**WHAT THE EXERCISE ASKS:** Give the data back exactly. Leave out any images.

**DATA EXTRACT:**

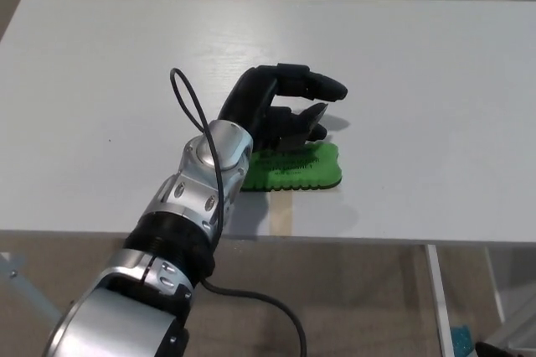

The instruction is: Use the left hand to press on the green eraser and wipe the desk from center to the left and then back to center.

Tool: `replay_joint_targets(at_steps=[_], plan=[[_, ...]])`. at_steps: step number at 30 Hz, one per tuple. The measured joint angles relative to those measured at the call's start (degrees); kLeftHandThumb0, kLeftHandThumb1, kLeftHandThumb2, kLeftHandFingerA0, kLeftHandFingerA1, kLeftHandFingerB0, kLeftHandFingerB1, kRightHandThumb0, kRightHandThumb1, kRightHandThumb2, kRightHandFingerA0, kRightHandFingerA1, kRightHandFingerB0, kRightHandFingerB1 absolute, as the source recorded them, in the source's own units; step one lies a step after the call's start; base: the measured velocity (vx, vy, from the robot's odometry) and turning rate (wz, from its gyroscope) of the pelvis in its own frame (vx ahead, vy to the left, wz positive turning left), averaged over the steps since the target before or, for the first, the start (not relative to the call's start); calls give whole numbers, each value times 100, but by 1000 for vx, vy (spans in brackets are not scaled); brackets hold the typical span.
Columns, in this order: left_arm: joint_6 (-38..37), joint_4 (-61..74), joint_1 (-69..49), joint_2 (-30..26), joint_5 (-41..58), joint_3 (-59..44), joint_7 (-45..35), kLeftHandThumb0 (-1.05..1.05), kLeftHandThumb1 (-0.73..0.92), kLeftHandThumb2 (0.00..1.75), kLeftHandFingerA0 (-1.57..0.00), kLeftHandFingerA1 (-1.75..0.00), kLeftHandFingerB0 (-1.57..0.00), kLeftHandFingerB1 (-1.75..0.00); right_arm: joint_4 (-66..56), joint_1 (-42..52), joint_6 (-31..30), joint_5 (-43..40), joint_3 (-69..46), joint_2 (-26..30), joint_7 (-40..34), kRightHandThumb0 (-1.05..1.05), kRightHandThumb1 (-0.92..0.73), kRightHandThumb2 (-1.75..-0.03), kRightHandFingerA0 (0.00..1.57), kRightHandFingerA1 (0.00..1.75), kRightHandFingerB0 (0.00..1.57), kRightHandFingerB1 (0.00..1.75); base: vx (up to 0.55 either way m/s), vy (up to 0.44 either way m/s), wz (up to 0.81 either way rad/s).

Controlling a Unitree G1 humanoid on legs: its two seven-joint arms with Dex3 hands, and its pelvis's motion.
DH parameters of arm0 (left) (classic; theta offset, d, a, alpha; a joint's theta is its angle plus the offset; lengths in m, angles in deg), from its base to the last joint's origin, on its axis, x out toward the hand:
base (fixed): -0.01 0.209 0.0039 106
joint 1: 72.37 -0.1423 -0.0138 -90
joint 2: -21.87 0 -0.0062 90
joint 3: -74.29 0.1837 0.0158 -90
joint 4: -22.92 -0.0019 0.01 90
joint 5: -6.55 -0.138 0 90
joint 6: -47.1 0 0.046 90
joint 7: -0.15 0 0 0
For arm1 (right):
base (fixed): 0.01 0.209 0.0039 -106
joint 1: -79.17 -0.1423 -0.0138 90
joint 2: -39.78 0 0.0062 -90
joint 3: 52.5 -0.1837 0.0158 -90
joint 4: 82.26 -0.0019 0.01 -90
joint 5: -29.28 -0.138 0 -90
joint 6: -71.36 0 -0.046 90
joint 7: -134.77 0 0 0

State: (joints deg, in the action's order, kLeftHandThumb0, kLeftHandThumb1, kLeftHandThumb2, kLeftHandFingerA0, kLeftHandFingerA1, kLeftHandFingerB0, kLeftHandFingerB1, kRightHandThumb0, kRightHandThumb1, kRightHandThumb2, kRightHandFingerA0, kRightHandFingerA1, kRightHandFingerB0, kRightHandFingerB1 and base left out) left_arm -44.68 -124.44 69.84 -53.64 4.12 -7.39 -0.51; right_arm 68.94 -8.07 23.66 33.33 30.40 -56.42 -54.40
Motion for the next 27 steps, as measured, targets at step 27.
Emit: replay_joint_targets(at_steps=[27], plan=[[-870, -384, -602, 260, -70, -489, 413, -23, 78, 64, -102, -60, -94, -53, -68, -29, -1, -71, -59, -2, 132, -40, -79, -64, 86, 61, 59, 40, 0, 0, 0]])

**YOUR SOLUTION:**
The instruction is: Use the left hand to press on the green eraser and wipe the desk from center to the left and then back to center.

Tool: `replay_joint_targets(at_steps=[_], plan=[[_, ...]])`. at_steps: step number at 30 Hz, one per tuple. The measured joint angles relative to those measured at the call's start (degrees); kLeftHandThumb0, kLeftHandThumb1, kLeftHandThumb2, kLeftHandFingerA0, kLeftHandFingerA1, kLeftHandFingerB0, kLeftHandFingerB1, kRightHandThumb0, kRightHandThumb1, kRightHandThumb2, kRightHandFingerA0, kRightHandFingerA1, kRightHandFingerB0, kRightHandFingerB1 absolute, as the source recorded them, in the source's own units; step one lies a step after the call's start; base: the measured velocity (vx, vy, from the robot's odometry) and turning rate (wz, from its gyroscope) of the pelvis in its own frame (vx ahead, vy to the left, wz positive turning left), averaged over the steps since the target before or, for the first, the start (not relative to the call's start); calls give whole numbers, each value times 100, but by 1000 for vx, vy (spans in brackets are not scaled); brackets hold the typical span.
Columns, in this order: left_arm: joint_6 (-38..37), joint_4 (-61..74), joint_1 (-69..49), joint_2 (-30..26), joint_5 (-41..58), joint_3 (-59..44), joint_7 (-45..35), kLeftHandThumb0 (-1.05..1.05), kLeftHandThumb1 (-0.73..0.92), kLeftHandThumb2 (0.00..1.75), kLeftHandFingerA0 (-1.57..0.00), kLeftHandFingerA1 (-1.75..0.00), kLeftHandFingerB0 (-1.57..0.00), kLeftHandFingerB1 (-1.75..0.00); right_arm: joint_4 (-66..56), joint_1 (-42..52), joint_6 (-31..30), joint_5 (-43..40), joint_3 (-69..46), joint_2 (-26..30), joint_7 (-40..34), kRightHandThumb0 (-1.05..1.05), kRightHandThumb1 (-0.92..0.73), kRightHandThumb2 (-1.75..-0.03), kRightHandFingerA0 (0.00..1.57), kRightHandFingerA1 (0.00..1.75), kRightHandFingerB0 (0.00..1.57), kRightHandFingerB1 (0.00..1.75); base: vx (up to 0.55 either way m/s), vy (up to 0.44 either way m/s), wz (up to 0.81 either way rad/s).

Controlling a Unitree G1 humanoid on legs: its two seven-joint arms with Dex3 hands, and its pelvis's motion.
DH parameters of arm0 (left) (classic; theta offset, d, a, alpha; a joint's theta is its angle plus the offset; lengths in m, angles in deg), from its base to the last joint's origin, on its axis, x out toward the hand:
base (fixed): -0.01 0.209 0.0039 106
joint 1: 72.37 -0.1423 -0.0138 -90
joint 2: -21.87 0 -0.0062 90
joint 3: -74.29 0.1837 0.0158 -90
joint 4: -22.92 -0.0019 0.01 90
joint 5: -6.55 -0.138 0 90
joint 6: -47.1 0 0.046 90
joint 7: -0.15 0 0 0
For arm1 (right):
base (fixed): 0.01 0.209 0.0039 -106
joint 1: -79.17 -0.1423 -0.0138 90
joint 2: -39.78 0 0.0062 -90
joint 3: 52.5 -0.1837 0.0158 -90
joint 4: 82.26 -0.0019 0.01 -90
joint 5: -29.28 -0.138 0 -90
joint 6: -71.36 0 -0.046 90
joint 7: -134.77 0 0 0

State: (joints deg, in the action's order, kLeftHandThumb0, kLeftHandThumb1, kLeftHandThumb2, kLeftHandFingerA0, kLeftHandFingerA1, kLeftHandFingerB0, kLeftHandFingerB1, kRightHandThumb0, kRightHandThumb1, kRightHandThumb2, kRightHandFingerA0, kRightHandFingerA1, kRightHandFingerB0, kRightHandFingerB1 and base left out) left_arm -44.68 -124.44 69.84 -53.64 4.12 -7.39 -0.51; right_arm 68.94 -8.07 23.66 33.33 30.40 -56.42 -54.40
Motion for the next 27 steps, as measured, targets at step 27.
Emit: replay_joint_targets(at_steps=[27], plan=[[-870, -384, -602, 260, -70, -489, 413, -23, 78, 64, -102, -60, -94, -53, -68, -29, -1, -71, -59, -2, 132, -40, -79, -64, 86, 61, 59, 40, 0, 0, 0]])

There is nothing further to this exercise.